After the snake completed both tests, we first measured the body temperature by inserting a probe thermometer into the cloaca while holding the snake by the tail. Then, we noted the dorsal colour morph (blotched, green or melanistic), sex (based on the shape of the tail or hemipenis eversion when necessary), measured the snout-vent length (SVL; performed by gently stretching the snake along a fixed tape measure) and determined the reproductive status in females (through palpation). In order to prevent pseudoreplication, animals were permanently marked with a unique scale clip ID (by notching the ventral scale with scissors) for later identification, and released at the site of capture. We determined size thresholds of sexually mature individuals (forming the variable age (adult/immature) based on a dataset containing over 6000 measured and marked Golem Grad dice snakes. The SVL of the smallest male found in copulation was 55 cm, whereas the SVL of the smallest gravid female in this population was 63 cm.

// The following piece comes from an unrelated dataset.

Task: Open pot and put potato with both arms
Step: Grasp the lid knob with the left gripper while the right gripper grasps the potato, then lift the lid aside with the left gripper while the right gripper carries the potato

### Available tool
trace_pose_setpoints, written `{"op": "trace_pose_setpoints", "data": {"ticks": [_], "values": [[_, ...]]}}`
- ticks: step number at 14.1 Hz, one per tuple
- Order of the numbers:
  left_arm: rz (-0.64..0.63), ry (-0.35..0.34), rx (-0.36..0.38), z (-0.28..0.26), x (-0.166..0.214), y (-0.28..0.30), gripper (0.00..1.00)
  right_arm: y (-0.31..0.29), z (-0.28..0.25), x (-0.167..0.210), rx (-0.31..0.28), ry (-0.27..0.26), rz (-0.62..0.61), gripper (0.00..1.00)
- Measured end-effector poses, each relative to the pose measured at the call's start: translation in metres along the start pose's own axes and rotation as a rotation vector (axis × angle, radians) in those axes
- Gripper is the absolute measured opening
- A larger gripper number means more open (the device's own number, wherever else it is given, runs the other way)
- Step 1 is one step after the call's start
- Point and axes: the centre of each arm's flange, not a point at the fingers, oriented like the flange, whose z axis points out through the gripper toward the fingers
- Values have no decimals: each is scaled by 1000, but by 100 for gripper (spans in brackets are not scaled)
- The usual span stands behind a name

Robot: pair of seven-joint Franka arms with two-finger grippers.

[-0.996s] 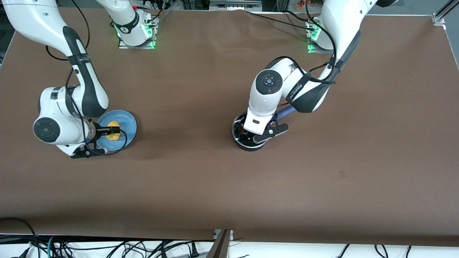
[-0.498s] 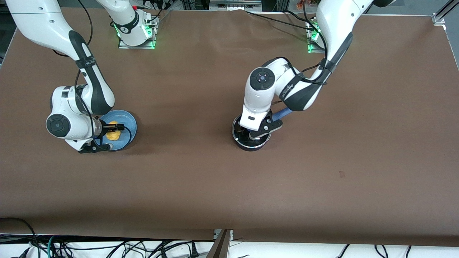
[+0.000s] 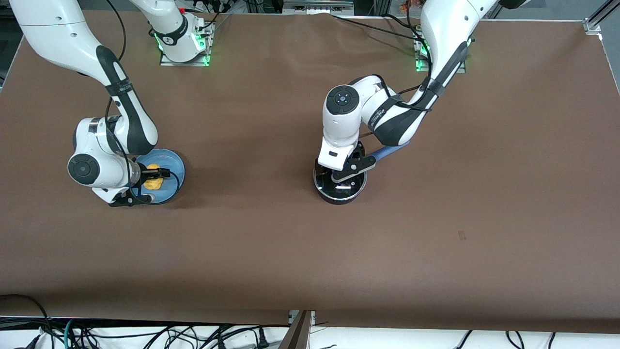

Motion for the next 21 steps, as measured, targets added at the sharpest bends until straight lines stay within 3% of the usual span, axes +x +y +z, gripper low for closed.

To analyse our data we used R statistical software (ver. 4.2.2). We determined the distribution data using the Shapiro-Wilks test and visual inspection of the data. Then we modelled the variation in the occurrence of AH using binomial generalized linear models (GLMs). As AH only occurs during DF we subset the entire dataset to individuals who displayed DF during post-capture tests (N=92). We first built two sets of models; a null model, containing only the response variable (AH~1) and a full model containing all factors of interest (Morph*State+SVL+Smearing+Temperature). We then used stepwise regression to find the best-fit models (with the step() function from the MASS package in R). The same approach was performed with the duration of DF, except we used Gamma GLMs.

After finding the best-fit models for all response variables we obtained model summaries (odds ratios, coefficients, confidence intervals and *p values) which we report in RSBL-2024-0058_ESM_model summaries. *We used the ggplot package to plot the figures. The reproducible code can be found in the accompanying R file as RSBL-2024-0058_script.